Djamaâ El Djazaïr sera dotée d’une salle de prière de 120 000 places. Cette capacité d’accueil hors-norme suscite déjà l’ironie de beaucoup d’Algérois. À moins de faire venir des milliers de fidèles par convois spéciaux, la gigantesque salle de prière risque d’être étonnamment vide. Située à Mohammadia, dans l’est de la capitale, la grande mosquée sera à une petite dizaine de km de la place du 1er mai. Quand on connaît les problèmes de circulation dans la Ville Blanche, pas sûr que l’affluence batte des records. Sans compter que les gens ont souvent leurs habitudes dans les nombreuses autres mosquées d’Alger. Il n’y a qu’à observer la faible fréquentation de la mosquée Hassan II à Casablanca, pourtant relativement centrale, pour se faire une idée de celle de sa future cousine algéroise.

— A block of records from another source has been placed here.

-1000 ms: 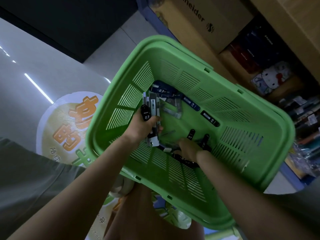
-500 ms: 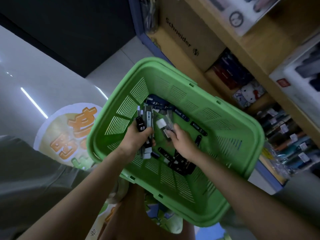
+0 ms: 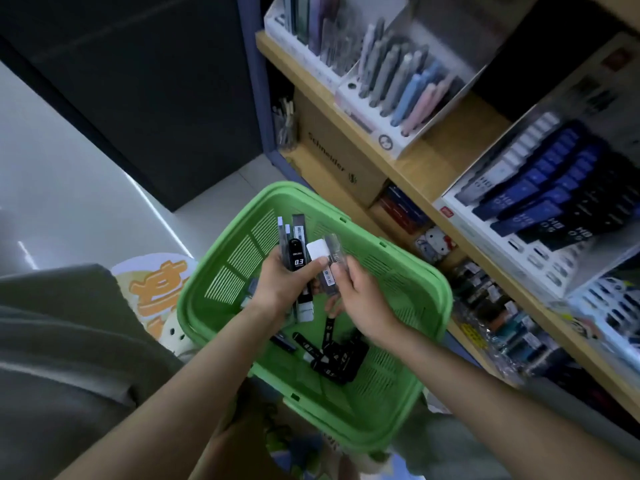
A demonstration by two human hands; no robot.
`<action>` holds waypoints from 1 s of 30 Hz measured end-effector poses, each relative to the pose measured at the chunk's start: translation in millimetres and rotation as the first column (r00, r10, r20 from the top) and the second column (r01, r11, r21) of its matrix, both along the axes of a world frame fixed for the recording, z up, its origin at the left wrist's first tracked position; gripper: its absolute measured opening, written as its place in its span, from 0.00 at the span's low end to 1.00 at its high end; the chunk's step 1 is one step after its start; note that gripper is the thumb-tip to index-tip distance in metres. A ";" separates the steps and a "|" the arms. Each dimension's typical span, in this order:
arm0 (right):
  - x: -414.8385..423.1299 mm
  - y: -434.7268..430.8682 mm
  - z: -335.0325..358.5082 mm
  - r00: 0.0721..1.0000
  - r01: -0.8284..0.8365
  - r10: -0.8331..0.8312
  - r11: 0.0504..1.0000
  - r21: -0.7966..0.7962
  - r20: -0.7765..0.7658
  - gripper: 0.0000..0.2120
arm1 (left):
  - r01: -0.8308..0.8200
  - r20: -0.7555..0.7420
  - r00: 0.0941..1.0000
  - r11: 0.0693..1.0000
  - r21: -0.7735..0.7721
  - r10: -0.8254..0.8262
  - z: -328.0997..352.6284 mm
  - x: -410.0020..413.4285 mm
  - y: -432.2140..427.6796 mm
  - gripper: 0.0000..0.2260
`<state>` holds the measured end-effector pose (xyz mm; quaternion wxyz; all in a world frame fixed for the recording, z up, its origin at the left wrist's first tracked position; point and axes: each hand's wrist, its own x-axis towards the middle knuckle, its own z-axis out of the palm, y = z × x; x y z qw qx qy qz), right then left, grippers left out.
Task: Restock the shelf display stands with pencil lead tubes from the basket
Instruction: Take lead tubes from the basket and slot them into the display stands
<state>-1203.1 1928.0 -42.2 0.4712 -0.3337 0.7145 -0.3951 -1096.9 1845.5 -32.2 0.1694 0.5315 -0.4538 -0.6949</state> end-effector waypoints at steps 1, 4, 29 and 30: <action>-1.7 3.7 6.5 1.000 0.016 -0.016 1.000 0.001 -0.014 0.08 | 0.011 0.007 1.000 1.000 -0.017 -0.011 5.9 -3.1 2.6 0.14; -10.0 15.4 27.6 0.993 0.043 -0.044 0.999 -0.011 -0.113 0.13 | 0.035 -0.009 0.999 0.999 -0.036 -0.035 26.2 -12.2 11.5 0.10; -67.9 162.3 293.0 0.707 0.179 -0.451 0.859 -0.479 -0.545 0.12 | 0.371 -0.203 0.881 0.890 -0.265 -0.427 199.3 -92.7 84.0 0.09; -72.3 167.2 301.7 0.672 0.187 -0.484 0.843 -0.504 -0.560 0.08 | 0.386 -0.212 0.869 0.881 -0.275 -0.447 204.6 -96.2 86.9 0.10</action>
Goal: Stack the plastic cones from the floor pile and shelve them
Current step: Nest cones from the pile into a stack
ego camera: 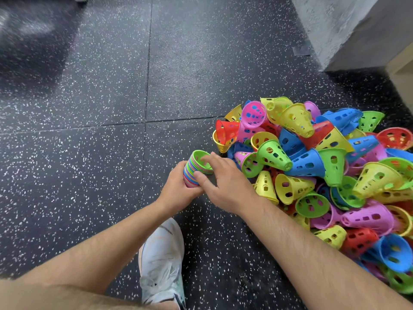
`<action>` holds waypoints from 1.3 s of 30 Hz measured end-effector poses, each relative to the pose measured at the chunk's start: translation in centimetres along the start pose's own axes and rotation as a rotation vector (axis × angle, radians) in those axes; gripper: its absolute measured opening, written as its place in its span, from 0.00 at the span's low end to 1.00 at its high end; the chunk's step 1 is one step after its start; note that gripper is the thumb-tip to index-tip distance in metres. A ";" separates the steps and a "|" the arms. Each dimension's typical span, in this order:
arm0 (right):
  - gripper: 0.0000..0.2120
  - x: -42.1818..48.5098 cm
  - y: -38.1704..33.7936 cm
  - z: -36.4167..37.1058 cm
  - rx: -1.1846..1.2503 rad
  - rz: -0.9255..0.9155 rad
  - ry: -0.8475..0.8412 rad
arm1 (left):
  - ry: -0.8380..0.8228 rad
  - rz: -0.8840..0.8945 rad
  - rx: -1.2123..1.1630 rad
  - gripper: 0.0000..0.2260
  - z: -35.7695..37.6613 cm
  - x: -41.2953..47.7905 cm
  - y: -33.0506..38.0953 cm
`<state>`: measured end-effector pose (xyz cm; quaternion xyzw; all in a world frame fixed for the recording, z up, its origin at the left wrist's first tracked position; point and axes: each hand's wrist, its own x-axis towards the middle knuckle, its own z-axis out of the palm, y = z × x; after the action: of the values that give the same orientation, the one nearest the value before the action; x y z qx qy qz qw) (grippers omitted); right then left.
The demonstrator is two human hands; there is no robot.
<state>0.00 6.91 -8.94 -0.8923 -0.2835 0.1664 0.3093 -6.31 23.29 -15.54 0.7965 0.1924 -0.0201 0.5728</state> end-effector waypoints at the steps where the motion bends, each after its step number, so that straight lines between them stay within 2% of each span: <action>1: 0.24 0.2 0.0 -0.4 -0.004 0.001 0.005 | -0.002 -0.002 0.008 0.26 0.0 0.2 0.1; 4: 0.23 1.7 0.2 -1.6 -0.096 -0.020 0.113 | 0.000 -0.019 0.022 0.25 -0.2 0.7 0.3; 7: 0.21 4.0 0.5 -2.8 -0.283 0.039 0.213 | 0.006 -0.024 0.045 0.29 -0.3 1.4 0.7; 12: 0.18 6.8 0.7 -3.7 -0.453 0.169 0.101 | -0.018 -0.008 0.056 0.29 -0.6 2.3 0.9; 18: 0.25 7.5 0.7 -2.8 -0.535 0.241 0.013 | -0.029 0.006 0.053 0.27 -0.6 2.2 1.1; 22: 0.29 7.1 0.6 -2.6 -0.512 0.215 0.045 | -0.026 0.020 0.049 0.27 -0.8 1.9 0.8; 26: 0.28 6.8 0.7 -3.1 -0.420 0.145 0.151 | -0.022 0.021 0.036 0.28 -0.9 1.7 0.8; 32: 0.30 5.6 1.2 -3.9 -0.220 -0.014 0.490 | -0.002 0.037 0.046 0.28 -1.1 1.7 1.4; 34: 0.31 5.1 0.9 -4.2 -0.123 -0.026 0.552 | -0.004 0.036 0.047 0.28 -1.1 1.7 1.6; 36: 0.34 4.5 0.5 -4.3 -0.037 -0.003 0.531 | -0.006 0.036 0.044 0.28 -1.0 1.7 1.8; 39: 0.39 3.8 0.2 -4.2 -0.008 0.066 0.383 | -0.011 0.036 0.054 0.28 -0.9 1.7 1.8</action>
<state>5.02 7.15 -6.43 -0.9178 -0.1906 0.0024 0.3484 -4.30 24.11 -14.04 0.8149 0.1744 -0.0195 0.5523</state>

  • À la gloire de Bouteflika ?
Pour nombre d’Algériens, pas de doute : Djamaâ El Djazaïr est un caprice du président Abdelaziz Bouteflika.
Pour nombre d’Algériens, pas de doute : Djamaâ El Djazaïr est un caprice du président Abdelaziz Bouteflika. Un peu comme Hassan II avec sa mosquée de Casablanca, il est accusé d’avoir voulu ériger une œuvre monumentale à sa gloire. Pour la petite histoire, les architectes allemands de la future mosquée ont bien pris soin de réaliser un minaret plus haut que celui du frère ennemi marocain (265 mètres contre 210 mètres...).
 
Avec ce dernier grand chantier, le président Bouteflika voudrait ainsi durablement marquer la capitale de son empreinte. À la tête de l’État algérien depuis 1999, il ne briguera pas de quatrième mandat en 2014. Il n’aura plus qu’à attendre sagement le deuxième semestre 2015, date prévue de la livraison de « sa » grande mosquée.